START Data shown

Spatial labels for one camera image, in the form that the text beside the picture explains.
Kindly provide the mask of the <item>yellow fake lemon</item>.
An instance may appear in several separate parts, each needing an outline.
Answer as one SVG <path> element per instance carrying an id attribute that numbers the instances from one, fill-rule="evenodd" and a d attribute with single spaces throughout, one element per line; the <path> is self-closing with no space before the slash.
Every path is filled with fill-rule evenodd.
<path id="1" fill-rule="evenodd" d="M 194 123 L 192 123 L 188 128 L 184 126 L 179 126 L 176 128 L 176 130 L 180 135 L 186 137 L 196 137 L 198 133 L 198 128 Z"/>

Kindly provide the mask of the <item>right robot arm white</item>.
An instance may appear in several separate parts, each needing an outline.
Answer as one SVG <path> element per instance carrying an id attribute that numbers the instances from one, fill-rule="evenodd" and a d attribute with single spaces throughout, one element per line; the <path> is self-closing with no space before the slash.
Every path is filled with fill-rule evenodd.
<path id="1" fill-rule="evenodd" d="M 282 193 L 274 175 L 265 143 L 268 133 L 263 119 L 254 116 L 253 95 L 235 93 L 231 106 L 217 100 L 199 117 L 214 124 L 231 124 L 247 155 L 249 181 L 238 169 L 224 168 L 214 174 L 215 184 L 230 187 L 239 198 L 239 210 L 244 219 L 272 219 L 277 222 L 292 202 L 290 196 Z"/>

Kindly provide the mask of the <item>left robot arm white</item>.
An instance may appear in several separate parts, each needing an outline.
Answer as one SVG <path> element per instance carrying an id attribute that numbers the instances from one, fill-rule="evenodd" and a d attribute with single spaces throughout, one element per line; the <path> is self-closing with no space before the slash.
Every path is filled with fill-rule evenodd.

END Data shown

Task goal = Search the data for the string "robot". List each line that has it.

Reply =
Kindly provide the mask of the <item>right robot arm white</item>.
Kindly provide the mask of the <item>left robot arm white</item>.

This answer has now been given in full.